When the string "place" occurs in a line of the records, show that line.
--- Material for this exercise Enclosed Below ---
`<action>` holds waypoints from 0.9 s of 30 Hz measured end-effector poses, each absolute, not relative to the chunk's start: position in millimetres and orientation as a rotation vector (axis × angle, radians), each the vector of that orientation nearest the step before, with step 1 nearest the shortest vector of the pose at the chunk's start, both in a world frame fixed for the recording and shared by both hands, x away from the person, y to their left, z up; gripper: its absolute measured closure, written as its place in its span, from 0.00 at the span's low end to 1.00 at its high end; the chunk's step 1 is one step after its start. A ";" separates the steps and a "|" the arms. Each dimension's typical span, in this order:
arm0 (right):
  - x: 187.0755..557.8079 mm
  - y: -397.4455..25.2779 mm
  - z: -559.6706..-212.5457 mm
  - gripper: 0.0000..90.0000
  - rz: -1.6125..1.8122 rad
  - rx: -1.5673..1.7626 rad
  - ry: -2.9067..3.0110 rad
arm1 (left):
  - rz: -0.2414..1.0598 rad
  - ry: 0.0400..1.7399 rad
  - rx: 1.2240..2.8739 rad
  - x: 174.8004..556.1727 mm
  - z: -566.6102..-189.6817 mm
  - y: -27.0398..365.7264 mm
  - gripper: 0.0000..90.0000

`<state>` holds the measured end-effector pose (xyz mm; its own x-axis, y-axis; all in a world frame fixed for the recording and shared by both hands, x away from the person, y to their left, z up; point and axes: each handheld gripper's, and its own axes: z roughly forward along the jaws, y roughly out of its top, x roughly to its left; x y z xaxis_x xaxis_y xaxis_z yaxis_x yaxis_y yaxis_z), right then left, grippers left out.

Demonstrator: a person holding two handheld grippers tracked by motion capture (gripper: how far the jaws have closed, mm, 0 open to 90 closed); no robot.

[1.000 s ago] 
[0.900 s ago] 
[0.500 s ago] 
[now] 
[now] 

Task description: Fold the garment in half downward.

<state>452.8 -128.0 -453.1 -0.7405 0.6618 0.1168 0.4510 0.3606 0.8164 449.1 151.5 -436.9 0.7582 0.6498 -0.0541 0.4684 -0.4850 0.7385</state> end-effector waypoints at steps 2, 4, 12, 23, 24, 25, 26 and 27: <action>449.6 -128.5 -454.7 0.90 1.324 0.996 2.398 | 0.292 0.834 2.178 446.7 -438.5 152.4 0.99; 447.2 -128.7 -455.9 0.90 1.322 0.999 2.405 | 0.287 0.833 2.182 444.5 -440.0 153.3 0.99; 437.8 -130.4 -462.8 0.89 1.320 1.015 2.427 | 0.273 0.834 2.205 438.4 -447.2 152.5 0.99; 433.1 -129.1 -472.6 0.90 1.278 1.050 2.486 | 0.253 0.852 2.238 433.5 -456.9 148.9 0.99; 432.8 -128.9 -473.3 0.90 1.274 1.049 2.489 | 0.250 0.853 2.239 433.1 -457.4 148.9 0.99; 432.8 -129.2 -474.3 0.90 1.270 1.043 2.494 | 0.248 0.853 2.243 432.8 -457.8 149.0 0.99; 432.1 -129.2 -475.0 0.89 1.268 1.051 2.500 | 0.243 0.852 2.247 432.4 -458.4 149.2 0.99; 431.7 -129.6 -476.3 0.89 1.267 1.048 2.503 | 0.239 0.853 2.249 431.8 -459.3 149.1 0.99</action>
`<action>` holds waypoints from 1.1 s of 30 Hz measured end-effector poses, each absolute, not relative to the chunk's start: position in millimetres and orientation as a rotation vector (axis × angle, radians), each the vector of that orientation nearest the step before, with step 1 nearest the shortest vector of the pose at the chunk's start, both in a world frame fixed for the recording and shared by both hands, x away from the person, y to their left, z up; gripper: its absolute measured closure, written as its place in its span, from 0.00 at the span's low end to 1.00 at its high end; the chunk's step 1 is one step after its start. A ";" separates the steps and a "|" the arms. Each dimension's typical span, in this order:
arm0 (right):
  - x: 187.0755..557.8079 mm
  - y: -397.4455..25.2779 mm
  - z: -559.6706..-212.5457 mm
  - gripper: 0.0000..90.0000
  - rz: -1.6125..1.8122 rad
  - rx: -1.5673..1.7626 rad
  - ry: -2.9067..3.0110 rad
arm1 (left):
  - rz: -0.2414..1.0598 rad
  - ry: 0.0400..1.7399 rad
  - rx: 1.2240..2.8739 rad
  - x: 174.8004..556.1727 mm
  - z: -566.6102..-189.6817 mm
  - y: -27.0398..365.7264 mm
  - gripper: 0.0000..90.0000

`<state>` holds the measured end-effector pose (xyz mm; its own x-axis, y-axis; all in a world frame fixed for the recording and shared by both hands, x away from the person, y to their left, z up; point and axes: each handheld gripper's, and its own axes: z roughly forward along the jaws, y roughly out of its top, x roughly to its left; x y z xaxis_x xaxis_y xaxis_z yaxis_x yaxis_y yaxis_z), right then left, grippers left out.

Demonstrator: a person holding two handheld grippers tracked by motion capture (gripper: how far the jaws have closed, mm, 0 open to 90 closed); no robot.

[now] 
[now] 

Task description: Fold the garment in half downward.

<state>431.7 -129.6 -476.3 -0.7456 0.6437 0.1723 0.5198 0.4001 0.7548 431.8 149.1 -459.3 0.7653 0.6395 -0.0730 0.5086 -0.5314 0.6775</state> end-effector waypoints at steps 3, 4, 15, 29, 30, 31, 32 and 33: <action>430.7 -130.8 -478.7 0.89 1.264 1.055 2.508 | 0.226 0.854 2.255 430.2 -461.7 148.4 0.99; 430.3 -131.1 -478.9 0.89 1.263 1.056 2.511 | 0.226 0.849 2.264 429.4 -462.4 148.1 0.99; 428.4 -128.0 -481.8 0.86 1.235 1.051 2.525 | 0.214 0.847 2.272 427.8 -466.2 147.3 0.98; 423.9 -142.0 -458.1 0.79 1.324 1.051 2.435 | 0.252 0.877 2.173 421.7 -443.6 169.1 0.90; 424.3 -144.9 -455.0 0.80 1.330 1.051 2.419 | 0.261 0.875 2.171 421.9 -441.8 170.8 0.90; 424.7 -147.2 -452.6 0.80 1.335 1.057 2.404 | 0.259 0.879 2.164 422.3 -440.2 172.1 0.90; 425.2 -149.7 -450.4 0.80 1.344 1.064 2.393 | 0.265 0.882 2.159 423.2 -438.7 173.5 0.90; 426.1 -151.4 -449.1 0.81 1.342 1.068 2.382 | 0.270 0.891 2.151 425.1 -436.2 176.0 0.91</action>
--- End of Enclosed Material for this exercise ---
▶ _Solution to the exercise_
`<action>` holds waypoints from 0.9 s of 30 Hz measured end-effector poses, each absolute, not relative to the chunk's start: position in millimetres and orientation as a rotation vector (axis × angle, radians), each the vector of that orientation nearest the step before, with step 1 nearest the shortest vector of the pose at the chunk's start, both in a world frame fixed for the recording and shared by both hands, x away from the person, y to their left, z up; gripper: its absolute measured closure, written as its place in its span, from 0.00 at the span's low end to 1.00 at its high end; the chunk's step 1 is one step after its start. A ";" separates the steps and a "|" the arms. Each dimension's typical span, in this order:
`<action>` holds waypoints from 1.1 s of 30 Hz measured end-effector poses, each absolute, not relative to the chunk's start: position in millimetres and orientation as a rotation vector (axis × angle, radians), each the vector of that orientation nearest the step before, with step 1 nearest the shortest vector of the pose at the chunk's start, both in a world frame fixed for the recording and shared by both hands, x away from the person, y to their left, z up; gripper: its absolute measured closure, written as its place in its span, from 0.00 at the span's low end to 1.00 at its high end; the chunk's step 1 is one step after its start. A ";" separates the steps and a "|" the arms. Each dimension's typical span, in this order:

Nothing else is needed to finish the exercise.